X-rays are usually taken to rule out fracture or bony abnormalities but advanced imaging, such as MRI, is mostly reserved for symptoms that fall outside of the normal ankle sprain and to rule out other conditions.
Treatment of an ankle sprain is directed depending on the severity of the ankle sprain and the patient’s current symptoms. Grade I and II sprains are usually treated with functional treatment and rehabilitation. This treatment normally includes rest, ice, compression, and elevation (RICE) along with a short period of immobilization, which may include bracing or taping. Anti-inflammatory medication can also help to reduce inflammation and discomfort that may be associated with these injuries. Physical therapy exercises may also be initiated shortly after injury focusing on active range of motion exercises, weight bearing as tolerated, proprioceptive training, and ankle strengthening focusing on peroneal muscle strengthening which can help improve dynamic function of the ankle.
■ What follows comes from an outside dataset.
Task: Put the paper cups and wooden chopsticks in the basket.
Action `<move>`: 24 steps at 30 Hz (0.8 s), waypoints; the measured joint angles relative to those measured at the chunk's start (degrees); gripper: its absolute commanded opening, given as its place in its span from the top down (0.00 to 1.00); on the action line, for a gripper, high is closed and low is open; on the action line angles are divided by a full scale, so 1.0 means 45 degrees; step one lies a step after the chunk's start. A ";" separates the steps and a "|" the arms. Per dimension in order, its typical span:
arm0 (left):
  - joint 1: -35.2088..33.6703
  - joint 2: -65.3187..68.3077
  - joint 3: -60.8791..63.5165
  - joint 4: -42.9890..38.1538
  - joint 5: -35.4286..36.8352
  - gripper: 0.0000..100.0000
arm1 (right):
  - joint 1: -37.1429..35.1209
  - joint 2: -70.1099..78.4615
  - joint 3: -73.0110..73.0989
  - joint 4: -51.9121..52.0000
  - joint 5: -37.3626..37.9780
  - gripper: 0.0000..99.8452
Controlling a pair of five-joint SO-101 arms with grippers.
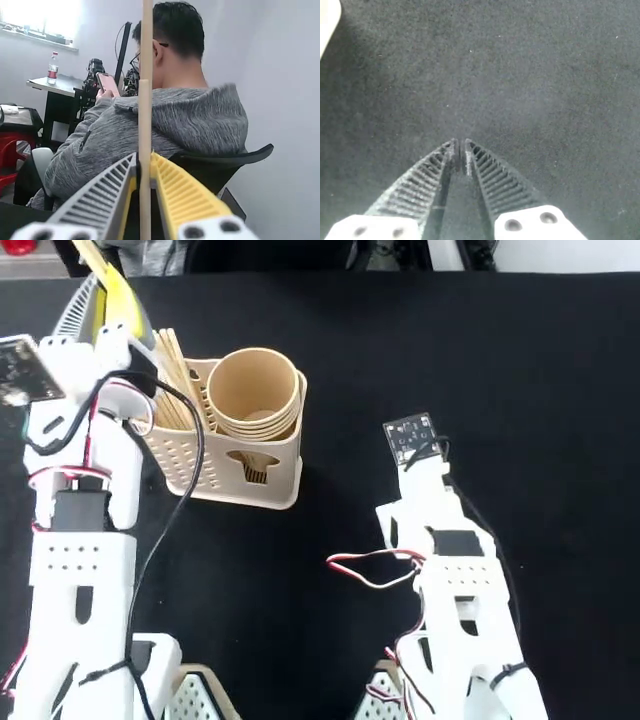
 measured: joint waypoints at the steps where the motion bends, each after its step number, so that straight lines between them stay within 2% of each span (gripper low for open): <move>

The peroneal muscles are the muscles on the outside of the leg that help stabilize the ankle. A home exercise program focusing on range of motion exercises and resistance strengthening with elastic bands can also be helpful to help regain function and strength of the ankle once symptoms have decreased.
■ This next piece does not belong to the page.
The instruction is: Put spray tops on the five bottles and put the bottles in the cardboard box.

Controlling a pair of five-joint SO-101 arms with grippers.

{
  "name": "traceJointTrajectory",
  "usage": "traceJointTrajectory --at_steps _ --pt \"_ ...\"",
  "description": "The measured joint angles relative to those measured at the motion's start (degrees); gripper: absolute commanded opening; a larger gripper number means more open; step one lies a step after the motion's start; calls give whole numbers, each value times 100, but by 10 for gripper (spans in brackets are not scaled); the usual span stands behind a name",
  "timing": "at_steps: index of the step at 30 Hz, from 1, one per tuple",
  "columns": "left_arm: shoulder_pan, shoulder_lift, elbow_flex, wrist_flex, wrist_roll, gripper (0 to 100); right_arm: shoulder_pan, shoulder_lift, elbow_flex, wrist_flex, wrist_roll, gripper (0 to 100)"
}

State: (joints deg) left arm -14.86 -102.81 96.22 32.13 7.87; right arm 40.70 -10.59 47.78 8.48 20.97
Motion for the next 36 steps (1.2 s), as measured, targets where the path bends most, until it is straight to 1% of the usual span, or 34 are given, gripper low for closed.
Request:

Additionally, regaining proprioception is very important. Proprioception the brain’s ability to know where the ankle is and what it is doing without actually thinking about it. For example, most people can walk on uneven ground without thinking about it because the brain senses uneven ground and appropriate muscle response is initiated. However, this proprioception is lost after a bad ankle sprain and needs to be learned again.
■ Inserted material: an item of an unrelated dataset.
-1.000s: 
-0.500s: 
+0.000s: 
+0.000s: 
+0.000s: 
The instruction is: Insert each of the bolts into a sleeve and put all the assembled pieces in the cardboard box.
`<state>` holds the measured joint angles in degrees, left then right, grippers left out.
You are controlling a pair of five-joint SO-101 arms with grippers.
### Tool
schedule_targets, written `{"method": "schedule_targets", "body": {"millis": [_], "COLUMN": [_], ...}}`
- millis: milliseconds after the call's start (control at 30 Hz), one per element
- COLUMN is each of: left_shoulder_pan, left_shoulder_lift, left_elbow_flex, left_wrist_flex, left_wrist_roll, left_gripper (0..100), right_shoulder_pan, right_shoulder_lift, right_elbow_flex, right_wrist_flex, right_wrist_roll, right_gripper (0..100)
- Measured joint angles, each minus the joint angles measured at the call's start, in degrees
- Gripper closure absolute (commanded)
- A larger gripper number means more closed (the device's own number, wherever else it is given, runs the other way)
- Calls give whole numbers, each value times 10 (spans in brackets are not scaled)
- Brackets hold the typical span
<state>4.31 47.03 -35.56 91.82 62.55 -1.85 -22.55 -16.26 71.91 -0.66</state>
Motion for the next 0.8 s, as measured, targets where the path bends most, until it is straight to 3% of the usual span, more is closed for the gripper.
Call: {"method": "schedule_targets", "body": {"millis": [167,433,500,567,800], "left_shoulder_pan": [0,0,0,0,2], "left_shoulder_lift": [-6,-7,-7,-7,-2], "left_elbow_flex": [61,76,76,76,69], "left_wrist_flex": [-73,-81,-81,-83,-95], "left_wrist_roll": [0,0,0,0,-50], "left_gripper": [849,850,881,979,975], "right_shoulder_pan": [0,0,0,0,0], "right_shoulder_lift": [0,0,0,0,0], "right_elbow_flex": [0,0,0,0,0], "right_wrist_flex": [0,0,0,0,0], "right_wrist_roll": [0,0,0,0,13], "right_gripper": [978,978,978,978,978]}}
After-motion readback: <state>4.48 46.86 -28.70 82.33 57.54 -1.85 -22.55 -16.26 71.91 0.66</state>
Some controversy remains around treatment of Grade III ankle sprains and many physicians differ slightly in their approach to these injuries. Treatment of Grade III injuries begins with immobilization in walking boot or brace followed by functional rehabilitation program as outlined above. Occasionally a cast may be used. The key is to assess how unstable the ankle is. We believe the goal is to immobilize the ankle until it stiffens up and the ligamentous exam improves. This is followed by rehab. Although some may argue that primary surgical repair of the torn ligament can lead to better results, many studies have been completed comparing surgical versus conservative care for acute injuries and these have shown no improvement in outcome with surgical treatment.
Some people, despite appropriate conservative treatment, may continue to have ongoing issues related to the ankle. The most common chronic complaints include giving way of the ankle, weakness, poor balance, ankle pain, and feelings of instability. In cases of chronic instability and pain, which have failed conservative treatment, bracing, and physical therapy, surgical stabilization of the ankle may be indicated.
*This information is not intended as substitute for the medical recommendations of your medical provider. Please consult your physician regarding advice about a particular medical condition as several conditions may have similar presentations.